Biomedical signal processing plays a crucial role in modern healthcare by enabling analysis of physiological signals such as electrocardiograms, electroencephalograms, and electromyograms for disease diagnosis and patient monitoring. The complex, nonlinear, and noise-prone nature of these signals demands advanced computational approaches for accurate interpretation. Deep learning has emerged as a powerful solution by enabling automatic feature extraction and hierarchical representation learning directly from raw biomedical data, eliminating dependence on manual feature engineering. This chapter explores deep learning-driven biomedical signal processing and its application in intelligent healthcare diagnostic systems, focusing on architectures such as convolutional neural networks, recurrent neural networks, and hybrid models for effective pattern recognition. Emphasis is placed on automated feature learning, multimodal signal integration, and clinical decision support systems that enhance diagnostic accuracy and efficiency. Key challenges including interpretability, data variability, and clinical deployment are also addressed.
Biomedical signal processing represents a fundamental domain within modern healthcare engineering, focusing on the acquisition, analysis, and interpretation of physiological signals generated by the human body [1]. Signals such as electrocardiograms, electroencephalograms, electromyograms, and photoplethysmograms contain vital information regarding cardiac, neurological, and muscular activities [2]. These signals are inherently complex due to their nonlinear dynamics, time-varying nature, and susceptibility to noise introduced during acquisition [3]. Effective extraction of meaningful patterns from such data remains a critical requirement for accurate clinical diagnosis and continuous patient monitoring [4]. Traditional signal processing techniques rely on mathematical transformations and statistical modeling approaches that often struggle to represent the full complexity of biomedical data, particularly under real-world conditions where signal quality varies significantly across patients and environments [5].
The increasing demand for automated and accurate diagnostic systems has led to the integration of artificial intelligence techniques into biomedical signal analysis [6]. Among these techniques, deep learning has emerged as a highly effective approach due to its ability to learn hierarchical feature representations directly from raw input signals [7]. Unlike conventional methods that depend on handcrafted feature extraction, deep learning models autonomously identify discriminative patterns embedded within large-scale biomedical datasets [8]. This capability has significantly improved the performance of diagnostic systems in identifying pathological conditions such as cardiac arrhythmias, epileptic seizures, and sleep disorders [9]. The adaptability of deep learning models to complex and high-dimensional data structures has positioned them as a core technology in next-generation healthcare systems [10].
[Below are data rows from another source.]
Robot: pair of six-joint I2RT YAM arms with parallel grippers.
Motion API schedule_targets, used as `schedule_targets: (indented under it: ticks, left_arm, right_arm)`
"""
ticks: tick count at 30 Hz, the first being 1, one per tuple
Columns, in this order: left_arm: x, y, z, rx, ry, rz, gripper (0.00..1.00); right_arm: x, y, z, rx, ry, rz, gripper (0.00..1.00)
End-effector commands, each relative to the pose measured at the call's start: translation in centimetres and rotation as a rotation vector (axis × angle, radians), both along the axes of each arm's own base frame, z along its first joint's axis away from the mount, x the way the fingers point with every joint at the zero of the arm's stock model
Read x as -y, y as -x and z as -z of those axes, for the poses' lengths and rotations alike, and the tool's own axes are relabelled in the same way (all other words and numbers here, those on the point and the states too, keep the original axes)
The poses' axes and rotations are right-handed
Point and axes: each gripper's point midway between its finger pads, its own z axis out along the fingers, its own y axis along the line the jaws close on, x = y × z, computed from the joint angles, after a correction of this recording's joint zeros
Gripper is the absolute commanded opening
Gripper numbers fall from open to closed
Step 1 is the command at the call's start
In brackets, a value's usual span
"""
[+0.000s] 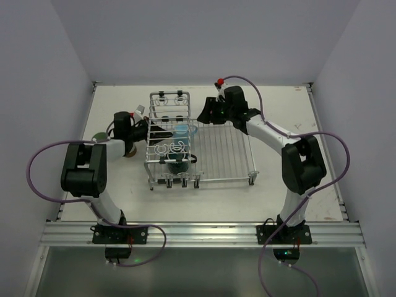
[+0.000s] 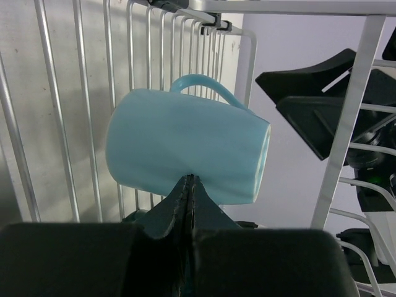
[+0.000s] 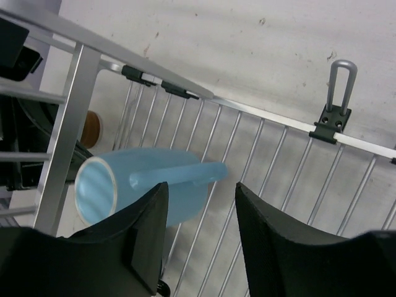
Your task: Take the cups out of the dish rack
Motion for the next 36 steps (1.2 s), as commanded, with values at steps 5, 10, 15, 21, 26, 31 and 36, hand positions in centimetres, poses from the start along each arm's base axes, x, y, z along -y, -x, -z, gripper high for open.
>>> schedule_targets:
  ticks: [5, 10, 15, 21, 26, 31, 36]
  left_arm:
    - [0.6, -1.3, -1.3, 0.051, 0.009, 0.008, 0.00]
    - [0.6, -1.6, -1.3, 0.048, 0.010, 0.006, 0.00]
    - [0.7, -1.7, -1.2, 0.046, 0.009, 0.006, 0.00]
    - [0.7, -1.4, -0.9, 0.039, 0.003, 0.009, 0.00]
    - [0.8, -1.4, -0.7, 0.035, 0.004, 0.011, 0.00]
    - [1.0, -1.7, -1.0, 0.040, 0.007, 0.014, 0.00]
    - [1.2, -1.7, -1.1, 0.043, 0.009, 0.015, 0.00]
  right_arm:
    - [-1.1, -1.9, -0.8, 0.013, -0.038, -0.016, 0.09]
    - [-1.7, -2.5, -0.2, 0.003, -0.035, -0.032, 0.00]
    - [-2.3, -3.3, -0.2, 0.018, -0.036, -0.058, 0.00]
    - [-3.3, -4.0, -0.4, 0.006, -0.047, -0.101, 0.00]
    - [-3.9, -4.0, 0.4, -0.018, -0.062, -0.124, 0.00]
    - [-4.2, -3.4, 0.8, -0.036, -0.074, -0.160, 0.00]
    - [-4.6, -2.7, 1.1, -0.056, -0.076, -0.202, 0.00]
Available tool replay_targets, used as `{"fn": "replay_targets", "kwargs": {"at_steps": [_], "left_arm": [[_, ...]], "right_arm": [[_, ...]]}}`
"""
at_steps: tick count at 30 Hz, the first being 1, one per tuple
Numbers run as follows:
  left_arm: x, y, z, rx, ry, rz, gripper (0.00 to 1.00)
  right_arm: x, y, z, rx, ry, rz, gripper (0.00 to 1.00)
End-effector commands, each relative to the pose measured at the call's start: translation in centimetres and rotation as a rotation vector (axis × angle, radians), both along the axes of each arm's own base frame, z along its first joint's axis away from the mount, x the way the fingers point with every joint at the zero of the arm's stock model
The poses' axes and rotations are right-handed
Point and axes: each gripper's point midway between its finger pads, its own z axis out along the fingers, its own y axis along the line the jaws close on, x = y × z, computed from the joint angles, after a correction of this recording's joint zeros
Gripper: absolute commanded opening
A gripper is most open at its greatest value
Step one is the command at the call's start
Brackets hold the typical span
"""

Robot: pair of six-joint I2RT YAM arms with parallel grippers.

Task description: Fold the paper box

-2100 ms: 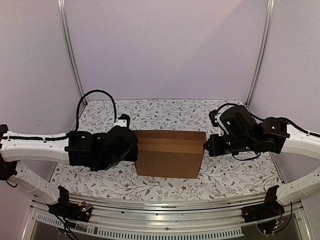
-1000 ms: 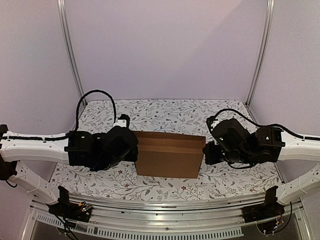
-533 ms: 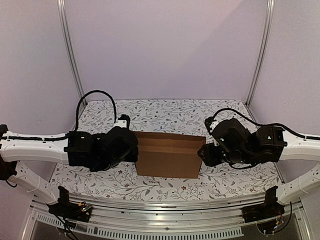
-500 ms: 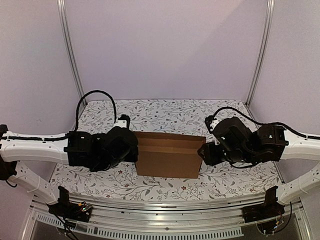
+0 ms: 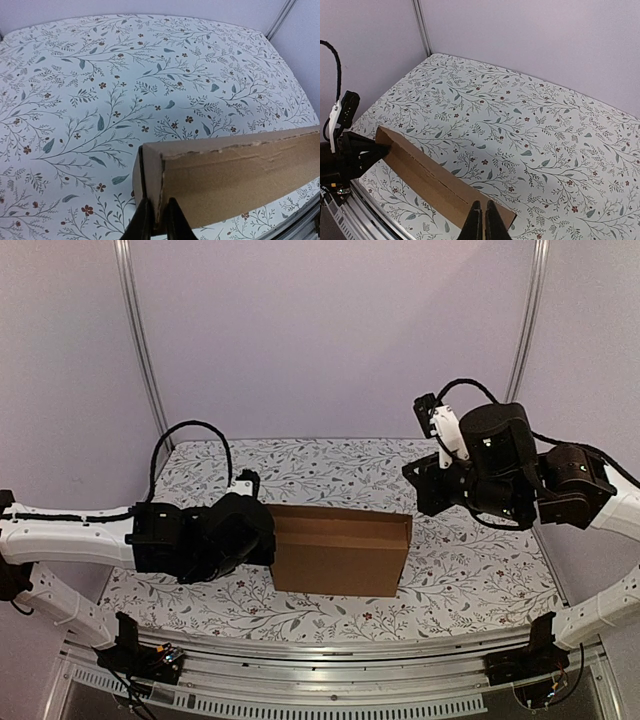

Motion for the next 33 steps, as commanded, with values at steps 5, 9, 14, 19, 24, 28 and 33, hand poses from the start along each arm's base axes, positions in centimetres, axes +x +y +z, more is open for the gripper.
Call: {"fn": "replay_targets", "kwargs": {"at_steps": [5, 9, 14, 19, 24, 28, 33], "left_arm": [[-2.2, 0.7, -3.0, 0.09, 0.093, -0.068, 0.12], [-2.3, 0.6, -3.2, 0.081, 0.097, -0.078, 0.12], [-2.7, 0.8, -3.6, 0.073, 0.103, -0.092, 0.12], [-3.0, 1.1, -4.0, 0.042, 0.107, -0.102, 0.14], [-3.3, 0.7, -3.7, -0.017, 0.1, -0.128, 0.25], [-3.3, 0.5, -3.1, -0.043, 0.083, -0.149, 0.36], [-3.5, 0.9, -2.0, -0.039, 0.066, -0.176, 0.51]], "right_arm": [[2.6, 4.4, -1.7, -0.098, -0.054, 0.055, 0.0], [3.0, 6.0, -4.1, -0.129, -0.028, 0.086, 0.0], [2.6, 7.2, -8.6, -0.157, 0.047, 0.12, 0.0], [1.6, 7.2, -12.3, -0.166, 0.12, 0.144, 0.0], [1.0, 6.7, -13.8, -0.191, 0.135, 0.141, 0.0], [1.0, 6.7, -14.2, -0.196, 0.139, 0.136, 0.0], [1.2, 6.6, -14.4, -0.209, 0.13, 0.125, 0.0]]}}
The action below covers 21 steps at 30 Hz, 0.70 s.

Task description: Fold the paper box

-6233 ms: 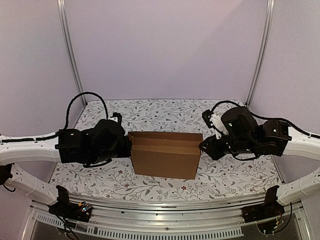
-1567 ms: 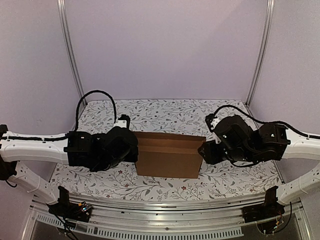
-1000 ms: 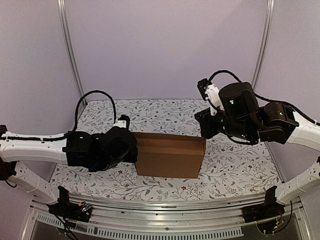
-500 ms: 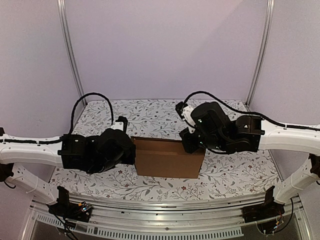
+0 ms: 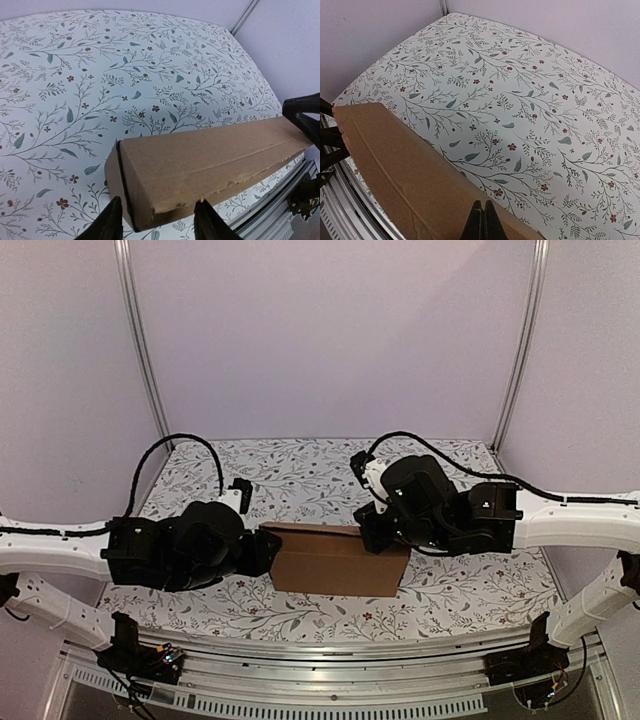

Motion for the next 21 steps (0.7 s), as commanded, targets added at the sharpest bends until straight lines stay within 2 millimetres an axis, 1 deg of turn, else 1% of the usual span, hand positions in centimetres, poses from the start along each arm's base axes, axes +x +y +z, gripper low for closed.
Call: {"fn": "replay_targets", "kwargs": {"at_steps": [1, 6, 10, 15, 18, 21], "left_arm": [[-1.4, 1.7, -2.6, 0.135, 0.044, -0.062, 0.54], [-1.6, 3.2, -2.3, 0.152, 0.057, -0.074, 0.64], [-1.6, 4.0, -2.1, 0.134, 0.071, -0.085, 0.66], [-1.6, 3.3, -2.1, 0.059, 0.094, -0.106, 0.65], [-1.4, 2.8, -2.2, 0.063, 0.098, -0.119, 0.65], [-1.3, 2.2, -2.2, 0.073, 0.103, -0.138, 0.65]], "right_arm": [[-0.6, -1.0, -3.4, -0.103, 0.045, 0.0, 0.0], [-0.2, -1.0, -4.2, -0.122, 0.046, -0.02, 0.0], [0.1, -1.0, -4.6, -0.134, 0.041, -0.033, 0.0], [0.4, -0.5, -4.1, -0.124, 0.029, -0.034, 0.0], [0.5, -0.2, -3.1, -0.114, 0.016, -0.027, 0.0], [1.2, -0.1, -2.1, -0.115, -0.006, -0.038, 0.0]]}}
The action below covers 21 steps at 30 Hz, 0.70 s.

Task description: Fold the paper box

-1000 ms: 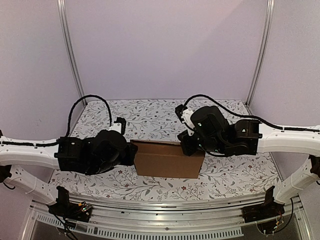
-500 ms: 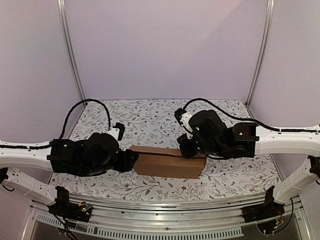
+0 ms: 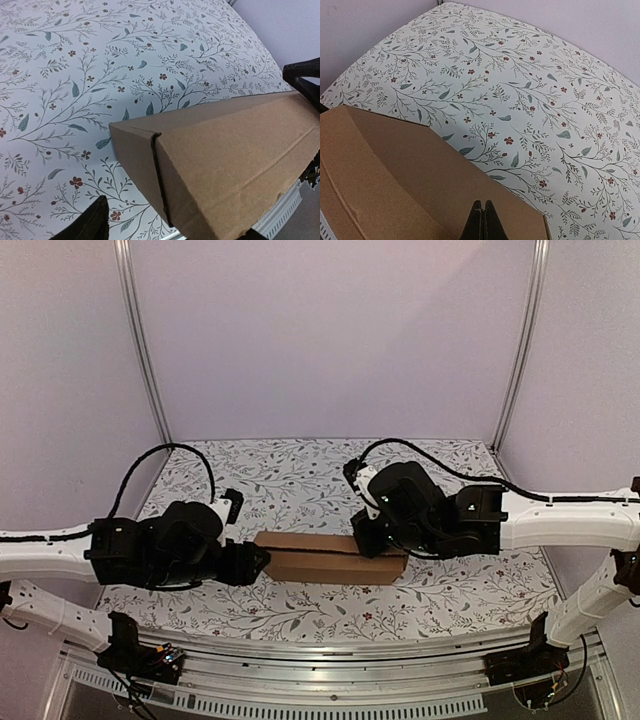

Deep learning architectures such as convolutional neural networks, recurrent neural networks, and long short-term memory networks have demonstrated remarkable success in biomedical signal processing tasks [11]. Convolutional models are particularly effective in capturing spatial dependencies within structured signal representations, while recurrent models excel in modeling temporal dependencies present in sequential physiological data [12]. Hybrid architectures that combine multiple deep learning paradigms further enhance the ability to analyze multimodal biomedical signals [13]. These models facilitate the extraction of both short-term fluctuations and long-term dependencies, enabling a more comprehensive understanding of physiological processes [14]. The increasing availability of large annotated medical datasets and advancements in computational hardware have further accelerated the application of these architectures in clinical environments [15].